By: Dean Ehrenheim
Youth sports can evoke many images…good and bad. I remember an “Aha!” moment that reminded me about the true nature of sports. My second son was playing center field on his first T-ball team. He had his game face on. He anxiously bounced back and forth from one foot to the other, just waiting for the kid on the other team to whack one out his way.
Then it happened. The ball was hit and bounced out near the unmanned pitching mound (remember, this was T-ball). The ball dribbled out past second base into center field. Trevor snatched up the ball and readied his throw. But he stopped in mid-swing. Without moving his lips, his body language shouted, “What the heck?” Then I looked at his target. Why was anyone surprised… the first baseman was chasing a butterfly and oblivious to any baseball game being played. The runner passed by first without a challenge. Then Trevor looked to his next mark, second base. There sat his second base players, twin girls scooping up dry dirt in their hands and making perfectly shaped pyramids.

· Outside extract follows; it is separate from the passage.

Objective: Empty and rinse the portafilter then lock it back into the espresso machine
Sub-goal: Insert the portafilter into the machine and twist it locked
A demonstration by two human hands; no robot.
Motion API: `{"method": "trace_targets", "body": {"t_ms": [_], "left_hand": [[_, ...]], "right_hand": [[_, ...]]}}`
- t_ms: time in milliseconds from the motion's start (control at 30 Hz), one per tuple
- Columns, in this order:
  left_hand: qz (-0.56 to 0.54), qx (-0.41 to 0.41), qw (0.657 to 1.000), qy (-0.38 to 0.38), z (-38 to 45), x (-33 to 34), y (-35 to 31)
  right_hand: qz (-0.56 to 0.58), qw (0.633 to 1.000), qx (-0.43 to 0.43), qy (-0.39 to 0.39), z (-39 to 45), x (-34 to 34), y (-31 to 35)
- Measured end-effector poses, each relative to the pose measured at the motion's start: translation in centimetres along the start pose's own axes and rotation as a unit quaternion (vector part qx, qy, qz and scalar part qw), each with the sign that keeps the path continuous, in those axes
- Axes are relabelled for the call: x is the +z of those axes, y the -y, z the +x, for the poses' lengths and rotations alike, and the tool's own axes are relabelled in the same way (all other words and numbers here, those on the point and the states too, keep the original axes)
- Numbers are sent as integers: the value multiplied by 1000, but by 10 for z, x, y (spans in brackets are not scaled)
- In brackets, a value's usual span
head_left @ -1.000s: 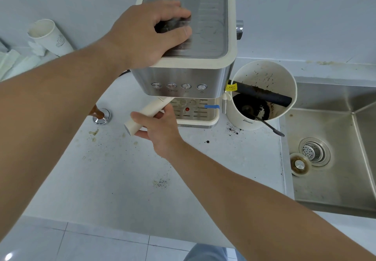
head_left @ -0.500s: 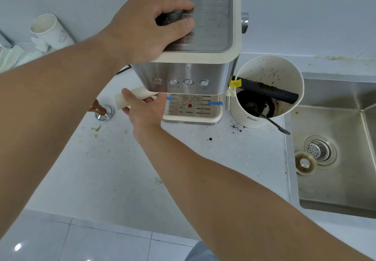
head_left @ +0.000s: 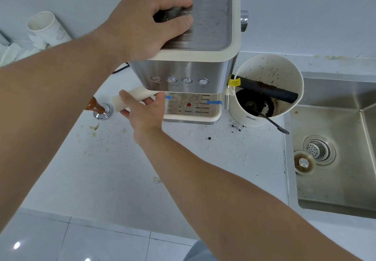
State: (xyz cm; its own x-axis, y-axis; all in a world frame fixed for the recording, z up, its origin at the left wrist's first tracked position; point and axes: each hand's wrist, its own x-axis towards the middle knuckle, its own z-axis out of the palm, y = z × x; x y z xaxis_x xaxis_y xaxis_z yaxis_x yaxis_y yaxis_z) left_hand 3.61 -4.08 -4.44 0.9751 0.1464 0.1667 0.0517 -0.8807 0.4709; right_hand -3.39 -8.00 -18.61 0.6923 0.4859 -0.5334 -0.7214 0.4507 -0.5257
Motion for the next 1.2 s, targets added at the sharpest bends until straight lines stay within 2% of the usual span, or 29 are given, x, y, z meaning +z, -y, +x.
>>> {"method": "trace_targets", "body": {"t_ms": [233, 400, 600, 900, 1200], "left_hand": [[1, 1, 1000, 3, 0, 0, 1], [3, 5, 1000, 6, 0, 0, 1], [-1, 3, 1000, -2, 0, 0, 2], [1, 6, 1000, -8, -1, 0, 1], [-8, 2, 1000, -7, 0, 1, 1]], "right_hand": [[-26, 999, 14, 23, -5, -9, 2], [-49, 999, 0, 12, 1, -10, 3], [30, 999, -20, -6, 9, 13, 0], [67, 998, -19, -1, 6, 25, -3], [-20, 999, -3, 30, -9, -15, -1]]}}
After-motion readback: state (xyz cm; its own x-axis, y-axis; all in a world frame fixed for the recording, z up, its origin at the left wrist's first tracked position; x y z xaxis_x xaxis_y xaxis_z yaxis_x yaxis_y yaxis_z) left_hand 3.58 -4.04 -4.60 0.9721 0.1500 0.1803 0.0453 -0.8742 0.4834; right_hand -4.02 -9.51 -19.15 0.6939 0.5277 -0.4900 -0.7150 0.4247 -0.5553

Runner rounded second. By this time, Trevor, clever 4-year old that he was, saw the reality of the situation and began running after the hitter, arm stretched out, ball in glove, racing to make the tag. By this time it was too late and the hitter gained, what I am sure, was his first infield home run. Frustrated beyond belief, Trevor dropped the ball, slapped his leg with his glove and walked back to center field pushing his chin into his chest and shaking his head the whole way.

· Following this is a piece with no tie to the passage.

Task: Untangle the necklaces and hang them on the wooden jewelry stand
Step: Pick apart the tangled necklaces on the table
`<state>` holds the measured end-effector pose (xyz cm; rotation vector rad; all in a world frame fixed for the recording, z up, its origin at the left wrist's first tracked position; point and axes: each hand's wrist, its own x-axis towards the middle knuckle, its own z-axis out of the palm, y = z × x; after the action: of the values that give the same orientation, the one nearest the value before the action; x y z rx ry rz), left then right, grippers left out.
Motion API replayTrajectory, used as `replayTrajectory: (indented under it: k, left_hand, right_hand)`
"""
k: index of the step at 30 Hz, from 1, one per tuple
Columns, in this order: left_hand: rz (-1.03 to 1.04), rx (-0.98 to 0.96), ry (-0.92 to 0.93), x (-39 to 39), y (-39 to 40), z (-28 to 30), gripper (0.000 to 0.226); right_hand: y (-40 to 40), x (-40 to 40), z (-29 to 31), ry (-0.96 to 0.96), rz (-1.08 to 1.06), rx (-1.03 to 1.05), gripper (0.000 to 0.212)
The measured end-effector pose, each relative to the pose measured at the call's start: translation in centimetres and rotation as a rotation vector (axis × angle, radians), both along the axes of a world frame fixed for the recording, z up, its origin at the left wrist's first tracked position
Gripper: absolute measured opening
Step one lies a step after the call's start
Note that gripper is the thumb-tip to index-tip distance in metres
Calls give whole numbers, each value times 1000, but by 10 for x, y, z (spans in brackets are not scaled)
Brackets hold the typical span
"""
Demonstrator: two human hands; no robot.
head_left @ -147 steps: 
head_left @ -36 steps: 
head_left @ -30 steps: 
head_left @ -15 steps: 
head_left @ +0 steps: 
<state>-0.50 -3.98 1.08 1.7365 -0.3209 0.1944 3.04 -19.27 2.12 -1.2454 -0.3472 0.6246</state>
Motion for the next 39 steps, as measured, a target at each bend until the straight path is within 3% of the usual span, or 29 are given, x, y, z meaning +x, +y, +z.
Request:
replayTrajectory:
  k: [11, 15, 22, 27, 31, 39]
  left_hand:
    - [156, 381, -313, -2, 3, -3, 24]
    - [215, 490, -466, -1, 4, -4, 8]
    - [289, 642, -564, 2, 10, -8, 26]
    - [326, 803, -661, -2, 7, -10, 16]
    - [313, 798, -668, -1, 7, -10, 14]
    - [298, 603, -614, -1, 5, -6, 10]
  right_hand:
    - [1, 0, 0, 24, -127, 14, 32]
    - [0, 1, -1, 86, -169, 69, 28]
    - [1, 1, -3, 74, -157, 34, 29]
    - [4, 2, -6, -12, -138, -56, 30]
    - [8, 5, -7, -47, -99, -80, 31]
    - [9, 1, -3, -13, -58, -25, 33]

It couldn’t have been scripted any funnier. I learned that day that T-ball was not about baseball. T-ball is backyard fun for kids and parents. Of course it should teach the fundamentals of baseball (hitting, catching, running), but for kids it’s not about winning or losing, it’s about having fun! After seeing this episode, I realized what a challenge these parent coach volunteers had in coaching T-ball. It was like herding cats.
Coaching your child in T-ball has its own set of challenges and is very different from coaching your children in more sophisticated levels of athletics.
I was able to help coach my two oldest sons in high school swimming. I enjoyed having that shared experience and felt I could help them reach their potential. But I was not their main coach and felt awkward sharing too much information with them at meets and practices. They were good about dad helping out, but as my little T-ball outfielder Trevor, now 21, said to me the other day, “I don’t know that I was always ready to hear what you had to say back then.” And it was true, not bad nor good, just true.
It is important to determine if coaching your child will build that great experience sports can create.
One parent coach success story is track and cross country coach Tony Rowe of Daviess County High School. He coached both of his boys at County. Not only was he “dad,” he was a productive coach, having 10 Kentucky State Championships and numerous individual state champions.
Mark Rowe is currently following in dad’s footsteps and has coached track and cross country at Owensboro High School since 2010.
“I liked running for my dad. It was an exciting time and I didn’t know any other way,” Mark said. “I knew if I ran I would run for him. My best memories are cross country and track meets growing up.”
Coaching when things are going great is easy. But when your child athlete hits an athletic plateau, things could be strained.
“I know it had to have been tough at times for my dad,” Mark said. “Especially my senior year; I didn’t run as strong as I had hoped. But we both worked through it together.”
Coach Rowe says, “I tried not to put too much pressure on my boys. I tried to be dad at home and not talk too much about running there.”
Second son Matt, now coaching with his father at Daviess County, mirrored the comments from brother Mark, but added, “On those times when you just think your Dad (coach) is being too hard on you because you are his kid, you just have to learn to brush that off– I mean don’t take it personally.”
Remember, it’s their memory and experience you are trying to shape. For those ready to step into the parent coach role, here is some ordinary advice to consider:
Separate the Parent from the Coach
Don’t bring the game or practice home. Make sure when you leave the field, pool, court or track you take some time to shift gears into parent mode.
Treat Your Child Fairly
Parents know more about their own kids than they do other kids. Don’t use that against them. Allow them to be kids and act like kids. Even though your expectations may not be unreasonable, you can’t expect perfection all of the time. The natural tendency may be to push them harder because of that special insight. Don’t treat them differently because they didn’t make their bed; don’t focus on what happened in the ‘parent world’ when you are coaching.
Talk Openly with Your Child
Treat your child like an athlete. But also explain that there may be times when the roles between parent and coach become blurred. Allow your child to respectfully share when they believe that is happening. As coach, you have an opportunity to watch and shape your child like no other time, but creating good communication is essential to benefit from this opportunity.
Establish Rules of Conduct
Part of communication is establishing some clear expectations. One coach set a rule that any parent who yelled at an umpire would get their kid benched. That meant, even as coach, he couldn’t yell at the umpire because he didn’t want to bench his own son. In addition, make sure you set those same clear rules of conduct for your child and for you.
Keep First Things First
Remember your primary role is parent. Don’t let anything interfere with that. Keep in mind that sports are an experience for the kids and they should enjoy that experience. If you can coach and help create that positive experience– all the better. These memories, good or bad, will be for a lifetime.